TASK DETAILS> Your job with the data below is to output exactly the lines from the one holding "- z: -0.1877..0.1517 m" down to the one holding "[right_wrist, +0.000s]", both included, and no others.

|---|

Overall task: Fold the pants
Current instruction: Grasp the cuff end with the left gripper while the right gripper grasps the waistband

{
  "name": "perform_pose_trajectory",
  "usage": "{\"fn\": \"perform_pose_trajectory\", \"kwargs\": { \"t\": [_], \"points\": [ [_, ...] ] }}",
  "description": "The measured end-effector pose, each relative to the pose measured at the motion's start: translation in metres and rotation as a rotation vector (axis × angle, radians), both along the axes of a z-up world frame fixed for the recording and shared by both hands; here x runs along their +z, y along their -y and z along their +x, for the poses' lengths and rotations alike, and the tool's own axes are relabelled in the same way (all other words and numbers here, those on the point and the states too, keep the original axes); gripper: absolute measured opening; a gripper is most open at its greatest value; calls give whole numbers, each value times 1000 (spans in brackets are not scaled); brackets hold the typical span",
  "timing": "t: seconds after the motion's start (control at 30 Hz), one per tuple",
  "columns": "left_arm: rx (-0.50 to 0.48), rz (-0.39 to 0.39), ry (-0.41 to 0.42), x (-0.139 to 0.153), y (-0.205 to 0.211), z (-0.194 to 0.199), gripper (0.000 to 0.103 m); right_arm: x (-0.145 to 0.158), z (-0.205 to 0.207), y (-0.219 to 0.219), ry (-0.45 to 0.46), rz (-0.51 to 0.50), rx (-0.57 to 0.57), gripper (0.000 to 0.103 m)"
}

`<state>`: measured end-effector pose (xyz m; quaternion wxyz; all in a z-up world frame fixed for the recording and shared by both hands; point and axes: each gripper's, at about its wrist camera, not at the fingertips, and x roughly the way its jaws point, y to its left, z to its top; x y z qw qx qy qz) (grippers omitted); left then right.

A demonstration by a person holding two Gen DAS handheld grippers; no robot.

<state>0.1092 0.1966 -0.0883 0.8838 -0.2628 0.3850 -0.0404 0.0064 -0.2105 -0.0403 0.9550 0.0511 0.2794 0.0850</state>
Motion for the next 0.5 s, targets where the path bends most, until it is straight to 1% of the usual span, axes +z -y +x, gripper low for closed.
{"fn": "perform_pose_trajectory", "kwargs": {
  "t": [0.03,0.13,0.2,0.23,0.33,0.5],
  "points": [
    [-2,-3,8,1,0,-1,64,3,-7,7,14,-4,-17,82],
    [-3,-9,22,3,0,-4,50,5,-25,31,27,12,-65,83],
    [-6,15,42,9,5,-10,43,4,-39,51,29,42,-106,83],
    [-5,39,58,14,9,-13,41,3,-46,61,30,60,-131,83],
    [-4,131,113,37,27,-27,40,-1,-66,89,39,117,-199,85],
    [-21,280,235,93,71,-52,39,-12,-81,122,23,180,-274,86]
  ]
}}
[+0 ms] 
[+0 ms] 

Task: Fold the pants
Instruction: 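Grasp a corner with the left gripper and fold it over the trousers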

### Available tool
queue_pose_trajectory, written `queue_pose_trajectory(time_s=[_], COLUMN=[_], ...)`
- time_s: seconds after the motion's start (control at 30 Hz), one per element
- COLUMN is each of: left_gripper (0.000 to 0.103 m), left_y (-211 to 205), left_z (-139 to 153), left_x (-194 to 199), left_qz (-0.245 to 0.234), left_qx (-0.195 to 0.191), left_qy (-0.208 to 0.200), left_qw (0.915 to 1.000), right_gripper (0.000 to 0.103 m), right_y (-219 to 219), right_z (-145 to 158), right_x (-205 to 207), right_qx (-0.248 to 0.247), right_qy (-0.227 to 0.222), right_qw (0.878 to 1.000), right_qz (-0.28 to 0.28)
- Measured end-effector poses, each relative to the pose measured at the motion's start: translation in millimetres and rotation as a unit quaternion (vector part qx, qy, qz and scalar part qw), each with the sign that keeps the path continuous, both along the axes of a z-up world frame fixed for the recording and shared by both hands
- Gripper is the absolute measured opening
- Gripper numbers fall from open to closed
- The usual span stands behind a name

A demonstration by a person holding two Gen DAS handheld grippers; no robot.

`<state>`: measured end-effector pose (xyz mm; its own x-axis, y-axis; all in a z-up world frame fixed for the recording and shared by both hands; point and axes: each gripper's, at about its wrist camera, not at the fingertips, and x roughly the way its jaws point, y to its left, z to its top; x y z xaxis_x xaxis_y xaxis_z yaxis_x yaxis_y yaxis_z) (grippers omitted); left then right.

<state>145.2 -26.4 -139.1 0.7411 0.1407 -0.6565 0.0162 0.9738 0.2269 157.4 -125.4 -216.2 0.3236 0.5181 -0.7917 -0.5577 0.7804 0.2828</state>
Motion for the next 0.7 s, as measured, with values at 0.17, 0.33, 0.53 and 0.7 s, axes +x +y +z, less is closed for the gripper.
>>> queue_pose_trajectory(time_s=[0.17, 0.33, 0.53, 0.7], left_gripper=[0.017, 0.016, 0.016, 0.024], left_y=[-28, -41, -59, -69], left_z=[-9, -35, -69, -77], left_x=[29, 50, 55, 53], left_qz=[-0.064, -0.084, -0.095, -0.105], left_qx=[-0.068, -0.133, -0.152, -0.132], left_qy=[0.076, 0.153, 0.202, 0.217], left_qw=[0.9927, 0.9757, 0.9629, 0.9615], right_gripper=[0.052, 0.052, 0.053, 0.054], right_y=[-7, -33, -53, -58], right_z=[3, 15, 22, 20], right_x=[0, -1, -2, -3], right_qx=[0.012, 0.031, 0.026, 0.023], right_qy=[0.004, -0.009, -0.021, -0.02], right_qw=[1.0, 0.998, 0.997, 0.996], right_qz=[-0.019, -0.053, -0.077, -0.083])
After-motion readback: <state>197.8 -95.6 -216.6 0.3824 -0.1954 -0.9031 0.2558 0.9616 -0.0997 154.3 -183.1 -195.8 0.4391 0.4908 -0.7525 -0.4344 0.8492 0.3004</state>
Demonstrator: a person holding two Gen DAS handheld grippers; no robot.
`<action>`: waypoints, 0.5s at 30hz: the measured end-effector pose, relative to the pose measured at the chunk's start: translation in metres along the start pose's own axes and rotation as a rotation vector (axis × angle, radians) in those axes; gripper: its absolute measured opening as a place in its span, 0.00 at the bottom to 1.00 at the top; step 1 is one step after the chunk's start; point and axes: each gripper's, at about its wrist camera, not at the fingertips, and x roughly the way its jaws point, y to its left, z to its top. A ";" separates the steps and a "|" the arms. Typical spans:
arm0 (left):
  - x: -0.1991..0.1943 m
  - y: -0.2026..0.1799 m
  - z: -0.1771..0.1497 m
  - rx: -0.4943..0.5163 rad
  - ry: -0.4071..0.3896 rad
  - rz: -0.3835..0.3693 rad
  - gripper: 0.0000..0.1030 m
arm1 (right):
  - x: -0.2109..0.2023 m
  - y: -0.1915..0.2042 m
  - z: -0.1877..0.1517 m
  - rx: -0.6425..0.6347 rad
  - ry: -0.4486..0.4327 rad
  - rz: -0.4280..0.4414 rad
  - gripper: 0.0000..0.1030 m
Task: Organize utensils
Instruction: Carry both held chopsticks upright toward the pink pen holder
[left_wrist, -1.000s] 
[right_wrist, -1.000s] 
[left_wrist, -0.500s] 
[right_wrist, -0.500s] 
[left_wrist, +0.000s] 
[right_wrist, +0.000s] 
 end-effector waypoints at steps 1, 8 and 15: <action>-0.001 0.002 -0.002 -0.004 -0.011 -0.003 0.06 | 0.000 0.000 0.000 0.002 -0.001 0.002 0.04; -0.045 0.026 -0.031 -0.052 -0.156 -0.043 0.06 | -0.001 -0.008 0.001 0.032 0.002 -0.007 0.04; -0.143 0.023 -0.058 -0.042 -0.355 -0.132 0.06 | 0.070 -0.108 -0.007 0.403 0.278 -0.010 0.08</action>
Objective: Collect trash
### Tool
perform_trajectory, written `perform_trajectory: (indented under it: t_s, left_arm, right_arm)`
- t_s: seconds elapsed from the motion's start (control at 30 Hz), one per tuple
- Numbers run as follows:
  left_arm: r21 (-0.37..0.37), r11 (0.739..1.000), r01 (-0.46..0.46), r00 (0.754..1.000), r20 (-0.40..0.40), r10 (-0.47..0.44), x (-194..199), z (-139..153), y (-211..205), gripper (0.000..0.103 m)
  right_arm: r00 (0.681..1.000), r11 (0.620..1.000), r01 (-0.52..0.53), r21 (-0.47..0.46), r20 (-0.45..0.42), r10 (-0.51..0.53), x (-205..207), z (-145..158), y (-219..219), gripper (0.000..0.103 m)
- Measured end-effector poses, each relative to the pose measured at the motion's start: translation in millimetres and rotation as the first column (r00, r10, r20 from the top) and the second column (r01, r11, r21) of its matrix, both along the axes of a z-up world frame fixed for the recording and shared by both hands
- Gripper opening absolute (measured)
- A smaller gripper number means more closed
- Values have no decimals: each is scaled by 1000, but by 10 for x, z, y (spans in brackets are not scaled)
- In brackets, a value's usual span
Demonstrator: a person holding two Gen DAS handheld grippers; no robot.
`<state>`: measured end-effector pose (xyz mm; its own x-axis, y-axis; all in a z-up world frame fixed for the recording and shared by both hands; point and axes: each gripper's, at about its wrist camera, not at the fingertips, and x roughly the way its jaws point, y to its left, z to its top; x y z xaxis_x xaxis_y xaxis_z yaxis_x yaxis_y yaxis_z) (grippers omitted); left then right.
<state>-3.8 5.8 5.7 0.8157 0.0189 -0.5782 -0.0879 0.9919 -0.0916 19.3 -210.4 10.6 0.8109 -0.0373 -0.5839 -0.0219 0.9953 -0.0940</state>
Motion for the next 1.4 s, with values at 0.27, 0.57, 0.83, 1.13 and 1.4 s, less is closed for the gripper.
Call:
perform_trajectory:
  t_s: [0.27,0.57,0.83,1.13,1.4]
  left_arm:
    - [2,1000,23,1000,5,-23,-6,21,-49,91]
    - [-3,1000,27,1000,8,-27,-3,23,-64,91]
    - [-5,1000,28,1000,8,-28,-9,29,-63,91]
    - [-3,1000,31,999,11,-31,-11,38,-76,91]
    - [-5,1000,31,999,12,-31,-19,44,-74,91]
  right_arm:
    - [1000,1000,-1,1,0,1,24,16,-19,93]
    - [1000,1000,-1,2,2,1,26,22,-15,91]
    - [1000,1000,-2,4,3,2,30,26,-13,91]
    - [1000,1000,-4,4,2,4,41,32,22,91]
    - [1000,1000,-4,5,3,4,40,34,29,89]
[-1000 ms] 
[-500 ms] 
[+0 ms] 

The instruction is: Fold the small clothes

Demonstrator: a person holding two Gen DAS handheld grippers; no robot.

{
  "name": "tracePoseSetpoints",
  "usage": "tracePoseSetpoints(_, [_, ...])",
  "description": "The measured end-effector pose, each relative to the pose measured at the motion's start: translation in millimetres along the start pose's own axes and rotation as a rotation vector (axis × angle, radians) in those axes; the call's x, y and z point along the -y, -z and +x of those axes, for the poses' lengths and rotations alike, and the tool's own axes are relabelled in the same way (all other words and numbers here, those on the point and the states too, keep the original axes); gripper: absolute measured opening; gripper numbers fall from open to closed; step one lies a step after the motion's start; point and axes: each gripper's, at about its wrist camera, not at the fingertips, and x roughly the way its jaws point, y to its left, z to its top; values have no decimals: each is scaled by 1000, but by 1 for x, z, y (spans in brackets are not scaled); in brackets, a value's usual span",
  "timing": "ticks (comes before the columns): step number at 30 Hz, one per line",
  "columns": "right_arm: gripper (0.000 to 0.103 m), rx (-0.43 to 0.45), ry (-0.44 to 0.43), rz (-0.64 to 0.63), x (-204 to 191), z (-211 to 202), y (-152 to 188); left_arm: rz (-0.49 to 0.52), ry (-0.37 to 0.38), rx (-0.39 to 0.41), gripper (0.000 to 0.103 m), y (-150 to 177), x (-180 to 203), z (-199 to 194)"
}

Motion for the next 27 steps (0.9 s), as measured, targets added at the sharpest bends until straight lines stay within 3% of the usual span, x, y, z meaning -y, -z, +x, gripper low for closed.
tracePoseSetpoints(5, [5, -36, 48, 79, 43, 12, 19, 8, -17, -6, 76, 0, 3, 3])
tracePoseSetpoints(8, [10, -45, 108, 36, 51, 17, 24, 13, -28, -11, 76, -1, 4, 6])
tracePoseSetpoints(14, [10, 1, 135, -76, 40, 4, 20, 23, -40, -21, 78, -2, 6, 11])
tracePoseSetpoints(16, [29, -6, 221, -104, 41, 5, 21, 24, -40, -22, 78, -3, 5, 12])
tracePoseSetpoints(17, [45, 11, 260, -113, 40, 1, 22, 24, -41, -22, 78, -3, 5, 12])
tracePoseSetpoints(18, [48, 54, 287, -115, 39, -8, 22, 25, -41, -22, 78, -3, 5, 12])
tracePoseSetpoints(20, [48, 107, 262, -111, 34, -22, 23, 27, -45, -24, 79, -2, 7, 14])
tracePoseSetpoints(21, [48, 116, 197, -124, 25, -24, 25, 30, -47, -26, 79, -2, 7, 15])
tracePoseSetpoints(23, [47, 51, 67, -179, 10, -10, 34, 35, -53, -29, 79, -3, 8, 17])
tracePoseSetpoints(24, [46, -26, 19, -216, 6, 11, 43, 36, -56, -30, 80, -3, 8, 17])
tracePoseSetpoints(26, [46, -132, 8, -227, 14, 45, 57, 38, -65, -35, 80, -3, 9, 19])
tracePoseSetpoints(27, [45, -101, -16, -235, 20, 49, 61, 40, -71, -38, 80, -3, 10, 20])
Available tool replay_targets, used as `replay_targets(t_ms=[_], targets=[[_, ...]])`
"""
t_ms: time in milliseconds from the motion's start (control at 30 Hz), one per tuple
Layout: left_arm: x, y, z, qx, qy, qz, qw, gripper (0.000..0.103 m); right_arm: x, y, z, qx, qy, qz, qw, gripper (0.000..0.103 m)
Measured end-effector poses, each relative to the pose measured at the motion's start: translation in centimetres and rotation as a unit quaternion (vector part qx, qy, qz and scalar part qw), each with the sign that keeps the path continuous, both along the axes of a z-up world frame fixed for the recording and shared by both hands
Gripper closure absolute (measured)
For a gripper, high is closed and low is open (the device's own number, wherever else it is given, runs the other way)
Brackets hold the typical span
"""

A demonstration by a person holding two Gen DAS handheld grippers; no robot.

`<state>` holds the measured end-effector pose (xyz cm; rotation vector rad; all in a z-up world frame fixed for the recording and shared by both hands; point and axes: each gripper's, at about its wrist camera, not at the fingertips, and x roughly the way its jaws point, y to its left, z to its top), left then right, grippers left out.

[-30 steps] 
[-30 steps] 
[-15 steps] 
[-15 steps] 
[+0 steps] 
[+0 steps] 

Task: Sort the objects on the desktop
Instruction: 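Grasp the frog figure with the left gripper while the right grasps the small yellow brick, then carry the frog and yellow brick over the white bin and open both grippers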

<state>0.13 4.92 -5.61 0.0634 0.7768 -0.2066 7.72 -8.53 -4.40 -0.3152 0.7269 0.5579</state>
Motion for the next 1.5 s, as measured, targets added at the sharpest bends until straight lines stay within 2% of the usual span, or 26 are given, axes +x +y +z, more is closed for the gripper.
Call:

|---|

RESULT FOR THIS TASK>
  - z: -0.1877..0.1517 m
  - rx: -0.6425..0.6347 rad
  - ry: -0.4486..0.4327 rad
  - rz: -0.4280..0.4414 rad
  - gripper: 0.0000..0.1030 m
Task: Organize utensils
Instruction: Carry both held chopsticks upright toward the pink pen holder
[left_wrist, -1.000s] 
[right_wrist, -1.000s] 
[left_wrist, -0.500s] 
[right_wrist, -0.500s] 
[left_wrist, +0.000s] 
[right_wrist, +0.000s] 

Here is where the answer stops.